[quote jacks11]@BovaryX
The NHS has failings. God knows, I work with them daily! A LOT is related to funding, rota gaps, and quite frequently being used as a political football with periodic meddling for positive spin. There is the issue of politicians promising the NHS can be all things to all people, can provide better/faster care with less funding and fewer staff. There are issues related to lack of preventative medicine.
I know the NHS is not perfect, but as we spend less per head of the population on healthcare; have fewer HCP per patient; fewer hospital beds per head of the population; fewer laboratories and do lower baseline levels of capacity for testing of all kinds; less diagnostic equipment per patient, and so on, than many developed nations, it is only to be expected that waiting times are longer and outcomes are poorer in some countries. I’m not wedded to the current funding model bring the only way, but other ways do have their issues too (I have worked in both Germany and Australia, the latter for a relatively short period of time, admittedly).
FWIW I found the “clap for the NHS” unnecessary- especially every week.
With regards COVID, there are many things the NHS should have done differently. There were clear warnings/areas of weakness shown when the simulated pandemic” was run a few years ago. Those areas were not addressed at a national level or at a regional one. PPE and the “just in case” contracts we had with Chinese firms was just the tip of the iceberg. Don’t lay those failures the door of the workforce. That was a political/dept of health decision, as was the failure to implement changes to address the issues raised by the simulation.

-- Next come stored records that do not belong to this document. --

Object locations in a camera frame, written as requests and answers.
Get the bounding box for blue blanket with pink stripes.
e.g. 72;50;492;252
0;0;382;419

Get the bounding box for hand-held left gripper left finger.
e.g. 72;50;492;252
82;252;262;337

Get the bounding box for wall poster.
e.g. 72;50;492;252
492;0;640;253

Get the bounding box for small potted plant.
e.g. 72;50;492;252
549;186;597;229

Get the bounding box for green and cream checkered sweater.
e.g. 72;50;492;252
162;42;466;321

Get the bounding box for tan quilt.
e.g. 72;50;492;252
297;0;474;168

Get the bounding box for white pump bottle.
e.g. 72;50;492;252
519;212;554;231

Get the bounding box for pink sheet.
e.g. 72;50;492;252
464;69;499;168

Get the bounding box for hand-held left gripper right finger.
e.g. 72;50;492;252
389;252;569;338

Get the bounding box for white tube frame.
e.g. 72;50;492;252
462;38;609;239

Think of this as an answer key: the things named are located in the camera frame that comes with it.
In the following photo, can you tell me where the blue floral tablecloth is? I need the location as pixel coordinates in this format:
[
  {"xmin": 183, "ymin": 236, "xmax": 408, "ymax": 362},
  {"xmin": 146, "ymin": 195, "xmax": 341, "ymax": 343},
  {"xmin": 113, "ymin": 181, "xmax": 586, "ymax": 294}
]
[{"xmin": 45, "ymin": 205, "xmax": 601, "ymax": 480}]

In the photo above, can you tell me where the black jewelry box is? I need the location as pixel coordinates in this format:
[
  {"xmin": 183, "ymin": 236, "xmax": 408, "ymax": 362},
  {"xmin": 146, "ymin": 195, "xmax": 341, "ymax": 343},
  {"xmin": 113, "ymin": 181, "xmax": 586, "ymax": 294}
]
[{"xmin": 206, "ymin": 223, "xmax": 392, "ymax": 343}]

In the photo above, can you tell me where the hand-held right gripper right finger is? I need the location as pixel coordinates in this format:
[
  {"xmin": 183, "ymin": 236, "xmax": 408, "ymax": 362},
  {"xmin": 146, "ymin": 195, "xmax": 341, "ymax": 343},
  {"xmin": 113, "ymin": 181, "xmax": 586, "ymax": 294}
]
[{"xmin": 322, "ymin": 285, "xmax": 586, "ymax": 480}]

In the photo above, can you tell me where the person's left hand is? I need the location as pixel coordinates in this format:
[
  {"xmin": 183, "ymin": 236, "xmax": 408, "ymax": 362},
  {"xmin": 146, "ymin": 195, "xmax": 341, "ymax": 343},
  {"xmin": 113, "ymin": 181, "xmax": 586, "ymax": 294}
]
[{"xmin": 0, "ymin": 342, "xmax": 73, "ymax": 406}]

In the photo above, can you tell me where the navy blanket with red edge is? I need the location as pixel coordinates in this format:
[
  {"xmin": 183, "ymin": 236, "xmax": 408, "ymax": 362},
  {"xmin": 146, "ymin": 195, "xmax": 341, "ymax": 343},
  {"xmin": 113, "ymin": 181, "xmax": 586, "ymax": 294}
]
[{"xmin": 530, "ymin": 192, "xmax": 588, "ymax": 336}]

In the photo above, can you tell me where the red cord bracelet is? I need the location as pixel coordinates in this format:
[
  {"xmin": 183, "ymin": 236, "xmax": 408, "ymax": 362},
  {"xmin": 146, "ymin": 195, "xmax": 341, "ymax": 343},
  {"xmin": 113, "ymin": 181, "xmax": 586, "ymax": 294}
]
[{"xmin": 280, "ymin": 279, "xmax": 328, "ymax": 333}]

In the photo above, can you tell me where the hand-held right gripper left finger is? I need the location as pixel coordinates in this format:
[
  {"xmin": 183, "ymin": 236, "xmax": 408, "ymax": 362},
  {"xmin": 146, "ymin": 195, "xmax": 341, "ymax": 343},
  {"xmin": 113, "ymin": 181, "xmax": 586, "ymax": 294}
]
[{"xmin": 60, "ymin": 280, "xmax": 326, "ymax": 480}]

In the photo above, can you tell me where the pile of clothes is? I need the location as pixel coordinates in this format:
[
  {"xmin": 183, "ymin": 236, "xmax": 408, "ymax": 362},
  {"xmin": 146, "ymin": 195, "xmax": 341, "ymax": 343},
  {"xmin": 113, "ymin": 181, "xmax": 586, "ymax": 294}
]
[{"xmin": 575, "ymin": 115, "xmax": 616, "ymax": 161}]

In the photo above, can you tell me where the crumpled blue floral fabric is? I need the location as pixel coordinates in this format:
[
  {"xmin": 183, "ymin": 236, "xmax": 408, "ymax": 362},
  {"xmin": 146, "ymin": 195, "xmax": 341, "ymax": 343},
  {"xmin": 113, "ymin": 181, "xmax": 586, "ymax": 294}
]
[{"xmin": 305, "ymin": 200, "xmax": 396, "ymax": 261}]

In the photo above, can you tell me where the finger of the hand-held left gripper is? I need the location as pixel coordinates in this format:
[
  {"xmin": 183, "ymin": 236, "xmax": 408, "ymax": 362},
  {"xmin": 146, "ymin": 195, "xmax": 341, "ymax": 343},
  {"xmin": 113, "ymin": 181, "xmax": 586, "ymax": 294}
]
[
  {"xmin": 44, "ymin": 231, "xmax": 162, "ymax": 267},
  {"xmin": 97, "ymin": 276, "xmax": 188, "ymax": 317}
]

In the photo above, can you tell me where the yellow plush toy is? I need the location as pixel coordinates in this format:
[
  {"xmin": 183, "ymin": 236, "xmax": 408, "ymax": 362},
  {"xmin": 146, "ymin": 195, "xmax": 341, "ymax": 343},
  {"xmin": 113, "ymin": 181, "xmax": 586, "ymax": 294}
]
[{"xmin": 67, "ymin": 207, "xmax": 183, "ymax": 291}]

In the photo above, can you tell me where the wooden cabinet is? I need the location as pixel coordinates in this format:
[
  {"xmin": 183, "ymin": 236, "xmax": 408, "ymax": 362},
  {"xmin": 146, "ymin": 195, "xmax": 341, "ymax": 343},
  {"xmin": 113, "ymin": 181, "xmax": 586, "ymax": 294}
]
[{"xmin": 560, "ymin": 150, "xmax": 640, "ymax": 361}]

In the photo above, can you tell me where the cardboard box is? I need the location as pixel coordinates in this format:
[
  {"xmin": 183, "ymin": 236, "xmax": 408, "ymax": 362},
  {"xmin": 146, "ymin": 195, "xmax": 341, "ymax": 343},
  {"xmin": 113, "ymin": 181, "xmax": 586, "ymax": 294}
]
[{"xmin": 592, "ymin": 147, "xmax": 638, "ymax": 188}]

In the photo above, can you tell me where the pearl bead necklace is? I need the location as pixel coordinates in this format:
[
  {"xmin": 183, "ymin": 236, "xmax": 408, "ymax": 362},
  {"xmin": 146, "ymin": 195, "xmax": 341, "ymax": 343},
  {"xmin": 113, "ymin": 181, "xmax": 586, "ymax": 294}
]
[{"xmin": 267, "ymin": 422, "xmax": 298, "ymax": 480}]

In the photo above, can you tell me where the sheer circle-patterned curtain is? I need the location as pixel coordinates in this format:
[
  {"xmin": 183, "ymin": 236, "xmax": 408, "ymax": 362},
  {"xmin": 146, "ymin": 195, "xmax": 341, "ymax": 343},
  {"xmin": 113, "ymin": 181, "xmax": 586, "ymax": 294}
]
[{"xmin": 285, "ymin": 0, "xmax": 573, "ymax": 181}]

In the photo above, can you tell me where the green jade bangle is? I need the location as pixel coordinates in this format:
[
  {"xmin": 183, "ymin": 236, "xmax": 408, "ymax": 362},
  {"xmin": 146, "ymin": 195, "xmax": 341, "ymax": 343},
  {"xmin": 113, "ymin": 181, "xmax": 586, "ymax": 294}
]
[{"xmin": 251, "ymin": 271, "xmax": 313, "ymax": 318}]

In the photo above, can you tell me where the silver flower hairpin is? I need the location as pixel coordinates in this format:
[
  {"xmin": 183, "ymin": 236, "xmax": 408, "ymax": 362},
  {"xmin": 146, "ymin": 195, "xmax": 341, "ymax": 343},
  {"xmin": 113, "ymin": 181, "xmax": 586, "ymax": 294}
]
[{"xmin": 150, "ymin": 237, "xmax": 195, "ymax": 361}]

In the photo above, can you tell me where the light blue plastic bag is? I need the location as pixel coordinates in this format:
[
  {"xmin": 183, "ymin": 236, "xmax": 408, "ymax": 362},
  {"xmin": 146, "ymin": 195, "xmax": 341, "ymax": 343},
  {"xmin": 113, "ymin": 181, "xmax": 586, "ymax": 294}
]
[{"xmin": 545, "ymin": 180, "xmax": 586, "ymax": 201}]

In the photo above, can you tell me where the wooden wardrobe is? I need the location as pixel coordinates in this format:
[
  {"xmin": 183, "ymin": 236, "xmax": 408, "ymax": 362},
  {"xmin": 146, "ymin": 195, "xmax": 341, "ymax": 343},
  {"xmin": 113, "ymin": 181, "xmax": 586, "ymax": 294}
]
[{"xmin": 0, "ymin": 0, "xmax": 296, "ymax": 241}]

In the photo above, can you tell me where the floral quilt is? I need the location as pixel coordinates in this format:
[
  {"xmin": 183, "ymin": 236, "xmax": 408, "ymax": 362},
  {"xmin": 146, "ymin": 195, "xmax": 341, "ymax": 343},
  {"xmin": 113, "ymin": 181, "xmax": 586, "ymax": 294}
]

Another issue was that the UK very clearly an issue with the fact that we had a SARS plan- one which very closely copied and successfully implanted by Singapore- but did not implement it initially. For as yet unclear reasons, the powers that be initially implemented the influenza pandemic plans, belatedly switching to a plan which had only a semblance to the official SARS plan. This meant that everything related to Covid was rushed. GP’s surgeries were given less than 24 hours notice of the sudden change to the locked door policy, for instance.
When you take into consideration that many areas (mental health, for instance) are underfunded, when many specialties or areas do not have a full complement of staff (whether that is medical, nursing, allied health professions, cleaners, admin or laboratory staff) with waiting lists extending even before Covid due to some of these problems- it seems more remarkable to me that more people do not fall through the cracks.
When you put a system into chaos, it is hardly surprising that things don’t always run smoothly. The NHS has been required to run 3 parallel services within the same hospital, further stretching staffing and reducing the number of beds.theatres etc. That was a decision taken at a national level, not by individual clinicians like myself. I am actually working more hours than usual. The last few months have been the busiest and toughest I can remember. Many of our staff have been significantly affected by what they’ve dealt with and some are on their knees (leave having been cancelled initially and still not caught up).
None of this is a defence for individual malpractice, local inefficiencies or failures. Nor is it an excuse for cases of poor care- for those affected it is unacceptable- but i hope that it may be (part of) an explanation. Which is what I was actually trying to explain- it is obviously far from acceptable that cancer treatments are not being carried out in some areas, or that patients such as hearhooves has been deemed an urgent case but has still not been seen. Though in the latter case perhaps it’s less of a systemic issue and a local failure, I can’t say- but it is inevitable that a system already under strain, thrown into chaos by the pandemic, has not delivered well for all patients.
If we don’t understand where the problems are and why (and very little is due to sheer laziness IMHO), then how can we even begin to address them? But, equally, let’s not pretend that there are not good things about the NHS and many patients who do receive excellent care.[/quote]
I am not unsympathetic to what the nurses and drs have been through. I still have friends in the NHS - I know what's gone on but as ever, the biggest issue is with the NHS refusing to accept responsibility for what's gone wrong, like multiple cancelled appointments not being re booked or the inability to realise that asking patients to observe clinical features and then describe them accurately over the phone is not without grave risk.
I am totally sympathetic to pressures that clinicians are under - I suffered a serious injury due to a complication during a procedure. In my view it was a recognised potential complication, it wasn't due to negligence, it was compounded and probably caused by another condition I have. The Dr blames himself but I never have and ice repeatedly told him that. There wasn't anything he did wrong, it just happened.
Now though, not having a system in place to stop patients getting lost to follow up, not even having staff to respond to patients who flag up forgotten appointments, not being able to assess urgent patients - that isn't an uncharacteristic error, that's a system failure and people should be held accountable.